FO plaidait que ces décisions avaient pour effet d’entraîner la suppression de l’accès à la justice pour les instances représentatives du personnel.
Dernièrement, la Cour de cassation semble avoir infléchi sa position intenable dégagée dans les arrêts du 21 septembre 2016. Dans une décision en date du 28 mars 2018, la Cour de cassation a jugé, s’agissant du point de départ du délai de consultation, que lorsque la loi ou l’accord collectif prévoit la communication ou la mise à disposition de certains documents, le délai de consultation ne court qu’à compter de cette communication
(Cass. soc., 28-3-18, n°17-13081). Ainsi, le délai couperet ne devrait plus commencer à courir lorsque les informations transmises sont insuffisantes. La décision de la Cour de cassation a été rendue, à propos des consultations annuelles obligatoires, reste à la Cour à dégager un principe général selon lequel le délai de consultation ne court pas si une information essentielle à l’expression d’un avis éclairé par les représentants du personnel n’a pas été communiquée par l’employeur. Cette décision de portée générale se fait encore actuellement attendre…
Concernant la possibilité pour le juge judiciaire de prolonger le délai, la Cour de cassation a jugé, en 2019, qu’une juridiction pouvait prolonger le délai de consultation pour une durée de trois mois courant à compter de la « réception complète » des informations complémentaires considérées comme nécessaires à l’expression de leur avis éclairé.

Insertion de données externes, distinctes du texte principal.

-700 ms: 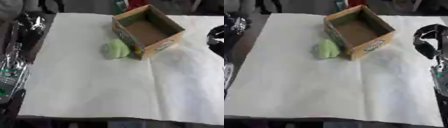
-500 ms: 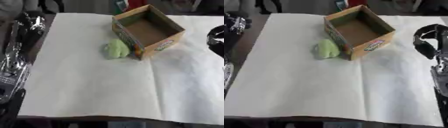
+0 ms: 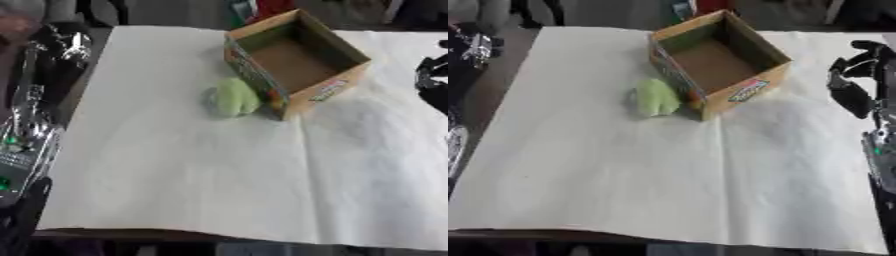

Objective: Pick up objects on the table and place them in the box.

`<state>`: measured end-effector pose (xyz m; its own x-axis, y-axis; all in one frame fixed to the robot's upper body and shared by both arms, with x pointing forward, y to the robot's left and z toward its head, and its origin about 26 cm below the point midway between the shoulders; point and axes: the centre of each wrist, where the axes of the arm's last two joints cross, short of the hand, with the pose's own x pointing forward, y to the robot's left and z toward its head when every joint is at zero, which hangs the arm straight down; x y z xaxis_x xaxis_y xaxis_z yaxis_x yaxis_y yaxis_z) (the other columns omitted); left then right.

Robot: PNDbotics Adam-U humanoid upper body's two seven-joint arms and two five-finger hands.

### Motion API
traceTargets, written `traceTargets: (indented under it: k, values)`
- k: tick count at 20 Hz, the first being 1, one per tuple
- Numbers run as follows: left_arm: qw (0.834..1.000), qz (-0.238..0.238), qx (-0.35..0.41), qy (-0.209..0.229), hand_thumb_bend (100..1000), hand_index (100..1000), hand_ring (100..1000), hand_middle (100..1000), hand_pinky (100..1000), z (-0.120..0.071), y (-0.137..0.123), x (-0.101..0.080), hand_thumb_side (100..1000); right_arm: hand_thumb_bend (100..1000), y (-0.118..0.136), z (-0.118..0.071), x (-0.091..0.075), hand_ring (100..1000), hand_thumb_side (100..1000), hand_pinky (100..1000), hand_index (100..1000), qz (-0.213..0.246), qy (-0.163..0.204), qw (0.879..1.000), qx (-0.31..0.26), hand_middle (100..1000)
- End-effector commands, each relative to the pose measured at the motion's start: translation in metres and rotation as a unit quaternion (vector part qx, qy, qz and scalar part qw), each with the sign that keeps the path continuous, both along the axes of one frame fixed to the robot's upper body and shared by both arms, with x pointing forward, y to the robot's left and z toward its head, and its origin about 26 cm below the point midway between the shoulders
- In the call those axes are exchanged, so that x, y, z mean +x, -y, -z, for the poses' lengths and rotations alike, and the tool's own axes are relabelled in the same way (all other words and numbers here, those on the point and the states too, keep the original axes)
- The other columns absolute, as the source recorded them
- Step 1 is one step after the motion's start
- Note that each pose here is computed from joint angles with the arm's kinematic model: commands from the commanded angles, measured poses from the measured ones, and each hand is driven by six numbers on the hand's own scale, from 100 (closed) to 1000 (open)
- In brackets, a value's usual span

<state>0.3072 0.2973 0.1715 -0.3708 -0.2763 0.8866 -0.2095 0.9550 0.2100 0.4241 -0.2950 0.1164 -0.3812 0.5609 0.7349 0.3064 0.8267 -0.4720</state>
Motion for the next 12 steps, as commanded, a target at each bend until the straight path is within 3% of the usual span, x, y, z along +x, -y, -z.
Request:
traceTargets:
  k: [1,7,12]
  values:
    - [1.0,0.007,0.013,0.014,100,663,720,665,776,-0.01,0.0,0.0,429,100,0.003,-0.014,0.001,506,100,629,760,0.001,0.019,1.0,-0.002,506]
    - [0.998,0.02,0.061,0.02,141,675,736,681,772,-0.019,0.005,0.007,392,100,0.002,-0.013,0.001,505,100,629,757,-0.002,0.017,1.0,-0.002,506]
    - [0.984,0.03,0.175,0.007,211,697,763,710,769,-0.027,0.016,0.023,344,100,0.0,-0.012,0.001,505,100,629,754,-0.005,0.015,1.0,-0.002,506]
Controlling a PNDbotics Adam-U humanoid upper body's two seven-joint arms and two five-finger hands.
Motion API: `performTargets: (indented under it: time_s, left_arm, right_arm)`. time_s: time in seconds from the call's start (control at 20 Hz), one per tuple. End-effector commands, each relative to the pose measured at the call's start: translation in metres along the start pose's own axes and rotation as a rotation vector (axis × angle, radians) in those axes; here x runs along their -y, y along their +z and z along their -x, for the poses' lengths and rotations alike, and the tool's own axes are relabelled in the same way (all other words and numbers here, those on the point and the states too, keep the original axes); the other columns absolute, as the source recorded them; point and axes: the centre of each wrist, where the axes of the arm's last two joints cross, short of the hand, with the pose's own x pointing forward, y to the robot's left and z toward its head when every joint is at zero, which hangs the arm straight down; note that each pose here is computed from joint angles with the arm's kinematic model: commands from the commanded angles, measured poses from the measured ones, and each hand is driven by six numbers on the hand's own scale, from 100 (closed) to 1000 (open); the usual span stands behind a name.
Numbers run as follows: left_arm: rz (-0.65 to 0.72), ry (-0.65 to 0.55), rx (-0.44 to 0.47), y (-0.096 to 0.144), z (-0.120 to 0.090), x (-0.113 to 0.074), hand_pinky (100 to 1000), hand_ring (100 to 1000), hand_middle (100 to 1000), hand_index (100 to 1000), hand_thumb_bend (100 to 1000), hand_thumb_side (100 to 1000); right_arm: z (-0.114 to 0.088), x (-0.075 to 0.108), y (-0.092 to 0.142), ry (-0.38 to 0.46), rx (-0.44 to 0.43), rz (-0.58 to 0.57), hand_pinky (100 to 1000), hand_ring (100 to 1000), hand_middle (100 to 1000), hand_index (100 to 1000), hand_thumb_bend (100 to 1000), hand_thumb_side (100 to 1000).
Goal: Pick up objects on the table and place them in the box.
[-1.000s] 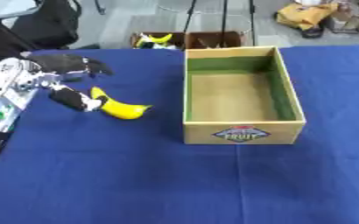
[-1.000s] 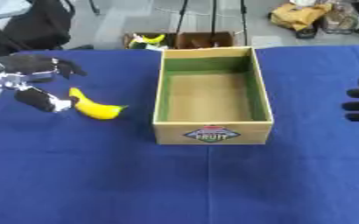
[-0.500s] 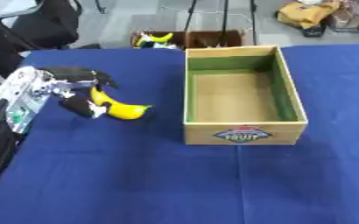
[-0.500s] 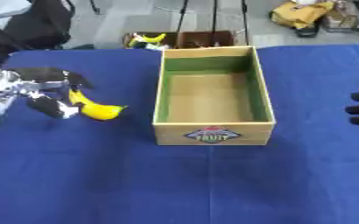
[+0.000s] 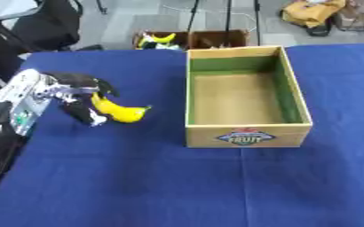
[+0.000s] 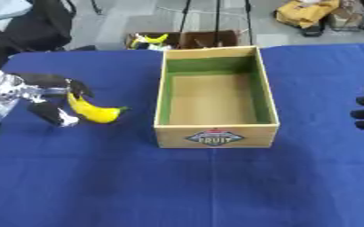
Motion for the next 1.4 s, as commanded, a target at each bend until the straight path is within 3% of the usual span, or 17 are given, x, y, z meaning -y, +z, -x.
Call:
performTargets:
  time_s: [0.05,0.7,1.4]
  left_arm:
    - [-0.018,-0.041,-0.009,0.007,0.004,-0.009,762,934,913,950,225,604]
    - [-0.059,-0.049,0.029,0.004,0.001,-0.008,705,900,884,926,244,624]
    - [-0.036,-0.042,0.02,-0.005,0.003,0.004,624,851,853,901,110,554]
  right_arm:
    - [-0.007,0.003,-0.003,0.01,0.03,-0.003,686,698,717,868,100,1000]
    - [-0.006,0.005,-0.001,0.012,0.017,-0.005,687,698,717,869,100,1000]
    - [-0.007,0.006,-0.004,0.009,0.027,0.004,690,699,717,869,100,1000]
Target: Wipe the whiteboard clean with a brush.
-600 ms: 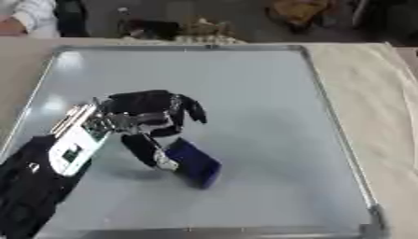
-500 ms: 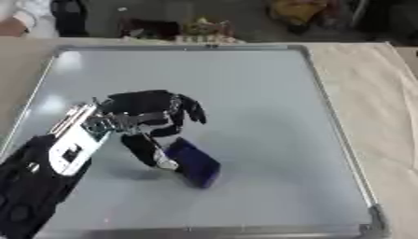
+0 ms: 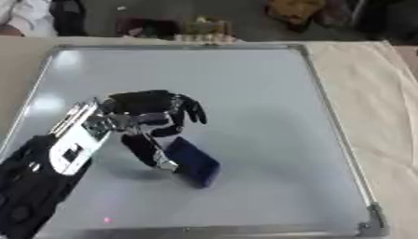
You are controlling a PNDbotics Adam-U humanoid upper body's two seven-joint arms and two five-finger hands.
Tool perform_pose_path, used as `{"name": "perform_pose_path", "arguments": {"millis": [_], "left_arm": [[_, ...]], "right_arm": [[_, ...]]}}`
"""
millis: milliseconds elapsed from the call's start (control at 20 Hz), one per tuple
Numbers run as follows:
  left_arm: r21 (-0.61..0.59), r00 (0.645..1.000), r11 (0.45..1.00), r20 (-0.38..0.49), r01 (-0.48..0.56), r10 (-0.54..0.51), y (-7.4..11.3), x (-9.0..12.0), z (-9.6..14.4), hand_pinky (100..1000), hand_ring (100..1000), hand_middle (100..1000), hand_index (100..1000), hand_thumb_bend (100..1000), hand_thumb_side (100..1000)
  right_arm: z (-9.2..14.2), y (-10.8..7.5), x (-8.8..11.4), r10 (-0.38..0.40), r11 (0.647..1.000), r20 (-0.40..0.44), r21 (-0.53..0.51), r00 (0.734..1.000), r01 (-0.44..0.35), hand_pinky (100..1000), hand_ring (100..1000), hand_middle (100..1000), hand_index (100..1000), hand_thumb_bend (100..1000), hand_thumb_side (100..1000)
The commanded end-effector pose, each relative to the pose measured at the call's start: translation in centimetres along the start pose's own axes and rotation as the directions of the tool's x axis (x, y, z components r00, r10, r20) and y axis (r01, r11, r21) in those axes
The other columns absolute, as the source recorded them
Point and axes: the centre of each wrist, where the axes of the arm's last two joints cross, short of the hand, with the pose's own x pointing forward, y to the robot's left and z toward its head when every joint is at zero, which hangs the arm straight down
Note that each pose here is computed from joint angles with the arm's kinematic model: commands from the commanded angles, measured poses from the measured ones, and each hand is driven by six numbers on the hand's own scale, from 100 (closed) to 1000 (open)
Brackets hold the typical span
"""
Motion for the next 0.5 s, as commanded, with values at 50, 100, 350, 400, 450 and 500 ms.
{"name": "perform_pose_path", "arguments": {"millis": [50,100,350,400,450,500], "left_arm": [[-0.32,0.936,0.901,0.288,0.293,-0.202,0.35,0.06,-0.05,683,752,736,100,441,387],[-0.323,0.936,0.9,0.288,0.294,-0.202,0.26,0.08,-0.14,682,751,733,100,439,387],[-0.342,0.938,0.894,0.288,0.29,-0.195,-0.3,0.06,-0.62,670,731,698,100,415,378],[-0.346,0.938,0.892,0.287,0.29,-0.193,-0.4,0.02,-0.67,666,726,688,100,411,378],[-0.35,0.939,0.891,0.285,0.288,-0.191,-0.51,-0.03,-0.71,661,720,679,100,406,376],[-0.353,0.94,0.891,0.283,0.286,-0.189,-0.61,-0.07,-0.75,659,718,676,100,404,376]], "right_arm": [[-0.61,-0.18,0.64,0.01,1.0,0.032,0.017,0.999,-0.011,904,901,584,860,219,875],[-0.61,-0.17,0.64,0.01,1.0,0.033,0.017,0.999,-0.01,904,901,584,860,220,875],[-0.68,-0.06,0.66,0.006,1.0,0.036,0.02,0.999,-0.006,905,902,584,861,222,874],[-0.69,-0.05,0.67,0.005,1.0,0.037,0.02,0.999,-0.006,905,902,584,861,223,875],[-0.69,-0.04,0.67,0.005,1.0,0.037,0.02,0.999,-0.005,905,901,583,861,223,874],[-0.7,-0.04,0.67,0.004,1.0,0.037,0.02,0.999,-0.005,905,901,583,861,223,874]]}}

Autrement dit, faute de remise de la totalité des documents ordonnés par le premier juge, un second juge peut considérer que ce délai de trois mois n’avait toujours pas commencé à courir et ne commencerait qu’à compter de la réception de l’information complète et précise définie par le juge (Cass. soc., 30-1-19, n°17-23025).
Si le mécanisme du délai couperet, tel qu’envisagé par les arrêts de septembre 2016, était susceptible de faire échec aux stratégies d’obstruction, il était clairement de nature à rompre irrémédiablement le dialogue dans cette matière, en aggravant les tensions entre le CE et l’employeur. La ligne qui semble se dessiner permet de dire que la Cour de cassation apparaît avoir pris conscience de la nécessité de respecter l’effet utile de la consultation.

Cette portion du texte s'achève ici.